Culture editor Haley Nahman’s (formerly of Man Repeller) advice column, Maybe Baby, is something to behold. Spanning topics from philosophical debates about the nature of life, to parenthood, to fashion, she shares her wisdom in a strikingly down-to-earth way. She’s also recently started releasing collections of her work (something we’re fond of at Zander), most recently everything she’s written about… writing. This piece offers a practical detour around the swamp of writer’s block, anchored by a flowchart dedicated to helping you find clarity of thought around your chosen topic. It’s the rare “creative advice” artifact that doesn’t scold or mystify the process, just quietly sorts the mental knots you didn’t realize were strung together.
Anne Helen Petersen and her guest, Printmaker and textile artist Jen Hewett, walk through the lived texture of running a small creative business—the exhilaration, the precarity, the strange mix of freedom and constraint that comes from turning creative labor into a livelihood. It’s candid, granular, and refreshingly un-romanticized, the kind of conversation that reminds you how much of “creative work” is actually operations, boundaries, and learning to survive your own ambition.

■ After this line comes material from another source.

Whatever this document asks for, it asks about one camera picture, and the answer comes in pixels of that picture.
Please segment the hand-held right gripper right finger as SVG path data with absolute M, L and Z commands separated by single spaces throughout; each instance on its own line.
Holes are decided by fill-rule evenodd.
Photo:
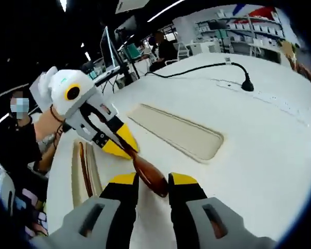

In Sarah Bahbah’s cinematic interview series, she builds bespoke visual worlds for her guests to tell the truth inside of – lush, surreal spaces that act like emotional safekeeping. Episode 2 follows TikTok creator Yesly Dimate as she opens up with unusual clarity: the episode is raw, intimate, and beautifully staged without losing its nerve. Bahbah’s approach flips traditional interviewing on its head; instead of extracting confession, she constructs a sanctuary for it.
“Artist must question the fabric of reality regularly, interjecting phrases like ‘Can you believe this?’ or ‘What the hell is going on??’ or ‘Not today, Satan.’” Click only if you can laugh at yourself.